И это озеленение следует критиковать не только как идеологию. Подобная идиллия всегда обещает нам показать, как мог бы выглядеть мир в неотчужденном состоянии. «Двусмысленность» – это понятие Адорно позаимствовал из статьи об «Избирательном сродстве» [270]
и книги о барочной драме Беньямина [271] для характеристики совмещения обмана и обещания. В открыточном мире Шуберта «судьба и примирение покоятся в нераздельной связи». В «Идее природной истории» Адорно пишет: «Я имею в виду тот момент примирения, который присутствует всегда, когда мир является нам максимально иллюзорным; обещание примирения дается нам убедительнее всего тогда, когда мир плотнее всего отгорожен от какого бы то ни было “смысла”».В лице буржуазной открытки мы имеем дело с удивительной вещью. Мы видим мир, который жив лишь внешне, это видимость, которую Адорно здесь впервые называет мифологичной. Но почему же эта вторая природа оказывается к тому же и «демонически-извращенной»?
Беньяминовский аллегорик в книге о барочной драме в ходе своих долгих игр с разными значениями в какой-то момент превращается в коварного интригана из барочной драмы. Мало того, внезапно он встречает дьявола собственной персоной. Совершенно мертвая материя, с одной стороны, и полная произвольность значений, с другой, порождают ад (Höllenreich). «Мудрая изменчивость человека», то есть его изощренность и мастерство языкового выражения, «противопоставляют аллегорику издевательский хохот ада»[272]
, пишет Беньямин. Это противопоставление должно было привести Адорно в восторг. Он читает о видимости свободы, о самостоятельности и бесконечности как о трех «сатанинских предвестиях» [273] и сопоставляет их с видимостью, порожденной вкладыванием значения, которая противостоит утопическому потенциалу пористости и заново заполняет опустошенный мир.Для начала Адорно переносит эту тему в свою профессиональную сферу – музыку. В начале статьи о Шуберте он переступает порог между годами смерти Бетховена и Шуберта – в статье 1931 года о позднем периоде Бетховена он рассматривает средний период творчества композитора как пример «триумфа субъективности и наступления власти произвола над вещами»[274]
, описанного Беньямином в «сатанинской» главе. «Не терпеть никаких конвенций, а неизбежные переплавлять по воле выражения – первый закон всякого “субъективистского” способа действий. И именно средний Бетховен вовлек изначально второстепенные фигуры в субъективную динамику – с помощью скрытых средних голосов, их ритма, напряжения и прочих средств – и трансформировал их в зависимости от своих целей», – пишет Адорно.По этой цитате заметно, что Адорно в области музыки не может так же спокойно пользоваться сатанинскими образами, как Беньямин, который так часто упоминает всевозможных люциферов из барочной драмы.
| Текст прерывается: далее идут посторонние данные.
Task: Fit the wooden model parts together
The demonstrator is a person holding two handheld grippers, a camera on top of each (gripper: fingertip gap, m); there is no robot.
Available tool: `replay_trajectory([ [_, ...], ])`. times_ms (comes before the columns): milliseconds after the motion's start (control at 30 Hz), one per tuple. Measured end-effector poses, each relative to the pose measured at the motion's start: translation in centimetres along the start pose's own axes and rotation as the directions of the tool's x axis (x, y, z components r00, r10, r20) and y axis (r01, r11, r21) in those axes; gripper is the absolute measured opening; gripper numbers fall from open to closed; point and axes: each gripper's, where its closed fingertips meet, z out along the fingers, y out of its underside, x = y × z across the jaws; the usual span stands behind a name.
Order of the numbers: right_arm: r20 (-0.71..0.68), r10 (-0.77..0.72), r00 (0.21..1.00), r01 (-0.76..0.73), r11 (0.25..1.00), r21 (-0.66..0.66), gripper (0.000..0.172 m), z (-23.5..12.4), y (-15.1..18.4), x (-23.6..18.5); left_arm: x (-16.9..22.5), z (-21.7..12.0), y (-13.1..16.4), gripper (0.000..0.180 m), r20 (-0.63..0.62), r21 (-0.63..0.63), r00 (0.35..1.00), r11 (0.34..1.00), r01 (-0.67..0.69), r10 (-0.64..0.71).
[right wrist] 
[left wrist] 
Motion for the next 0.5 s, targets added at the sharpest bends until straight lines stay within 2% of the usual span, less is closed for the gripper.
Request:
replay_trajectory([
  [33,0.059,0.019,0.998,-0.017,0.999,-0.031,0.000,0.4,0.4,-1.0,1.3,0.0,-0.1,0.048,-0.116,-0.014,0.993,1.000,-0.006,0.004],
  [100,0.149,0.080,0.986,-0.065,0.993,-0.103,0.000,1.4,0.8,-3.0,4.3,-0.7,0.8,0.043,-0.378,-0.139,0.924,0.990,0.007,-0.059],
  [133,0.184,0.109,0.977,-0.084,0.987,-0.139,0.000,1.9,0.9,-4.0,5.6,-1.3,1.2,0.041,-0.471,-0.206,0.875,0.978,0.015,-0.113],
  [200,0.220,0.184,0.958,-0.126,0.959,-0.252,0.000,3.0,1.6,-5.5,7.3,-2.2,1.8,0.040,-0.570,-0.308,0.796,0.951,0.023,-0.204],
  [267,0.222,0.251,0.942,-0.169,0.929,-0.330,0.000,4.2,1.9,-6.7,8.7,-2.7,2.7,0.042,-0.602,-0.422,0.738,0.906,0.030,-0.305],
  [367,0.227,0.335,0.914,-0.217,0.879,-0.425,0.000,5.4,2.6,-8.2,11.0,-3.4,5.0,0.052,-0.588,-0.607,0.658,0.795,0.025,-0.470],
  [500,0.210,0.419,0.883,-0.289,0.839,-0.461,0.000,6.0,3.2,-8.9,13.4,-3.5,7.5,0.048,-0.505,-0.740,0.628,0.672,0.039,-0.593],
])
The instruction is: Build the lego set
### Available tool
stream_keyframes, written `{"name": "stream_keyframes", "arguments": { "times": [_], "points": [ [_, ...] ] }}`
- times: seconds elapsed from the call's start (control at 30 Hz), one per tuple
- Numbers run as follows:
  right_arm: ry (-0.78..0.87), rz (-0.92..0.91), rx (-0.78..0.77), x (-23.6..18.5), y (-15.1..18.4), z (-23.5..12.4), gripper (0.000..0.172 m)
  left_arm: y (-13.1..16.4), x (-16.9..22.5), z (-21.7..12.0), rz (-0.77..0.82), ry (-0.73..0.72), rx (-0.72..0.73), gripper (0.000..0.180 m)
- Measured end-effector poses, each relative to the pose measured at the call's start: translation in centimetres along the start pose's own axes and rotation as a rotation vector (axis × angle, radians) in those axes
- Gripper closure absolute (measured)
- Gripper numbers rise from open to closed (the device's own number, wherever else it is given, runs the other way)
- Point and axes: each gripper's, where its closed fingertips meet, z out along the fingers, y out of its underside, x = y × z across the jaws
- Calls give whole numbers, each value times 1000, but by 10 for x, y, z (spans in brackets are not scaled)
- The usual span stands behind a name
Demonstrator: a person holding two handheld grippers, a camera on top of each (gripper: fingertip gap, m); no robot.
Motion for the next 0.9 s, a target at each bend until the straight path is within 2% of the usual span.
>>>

Адорно не нуждается в этих образах. Он призывает демонов холодной логикой своего процесса вкладывания смысла.
Ибо модель вкладывания искусственного значения в чуждую, мертвую вещь – не статична. Вещь переходит в новое значение и заражает его своим мертвым холодом. Для этого процесса Адорно также находит подтверждение в книге о барочной драме, которая метафорически тянет за собой след неаполитанских впечатлений. В тексте, то есть в носителе значения – читаем мы у Адорно – «нет ничего вспомогательного, при чтении он не осыпается, как шлак. Он переходит в состояние прочитанного как “фигура” прочитанного»[275]
. И эта «фигура» отныне прочно связана со значением. Это материалистическая месть идеалисту, вкладывающему смысл. Потому что любой метафизике, если она желает, чтобы ее кто-то в мире заметил, нужна какая-то видимая фигура. Дух (без потусторонних коннотаций) «привязан к физическим фигурам, которые его выражают», напишет Адорно позднее в своей книге, посвященной Кьеркегору. Но во времена лобного места все эти физические фигуры мертвы и превращают дух, который должен был бы воспользоваться ими, в демонического призрака.Это проникновение смерти во вкладываемый смысл порождает в текстах Адорно то, что потом получит название «диалектического образа»: субъективность подчиняет себе мертвые вещи, «вкладывая в них интенции желания и страха». «В результате того, что почившие вещи становятся образами субъективных интенций, они представляются нам древними и вечными. <…> Казалось бы, эти вещи были пробуждены к жизни ради чего-то самого нового, но их значения смерть делает самыми древними»[276]
, – писал Адорно Беньямину, чтобы уточнить концепцию, которую он взял у него – по крайней мене, так считал сам Адорно[277]. (Нас не должен сбивать с толку странный порядок слов в последнем предложении цитаты: имеется в виду, что смерть, то есть «почившая» вещь, делает значения самыми древними.)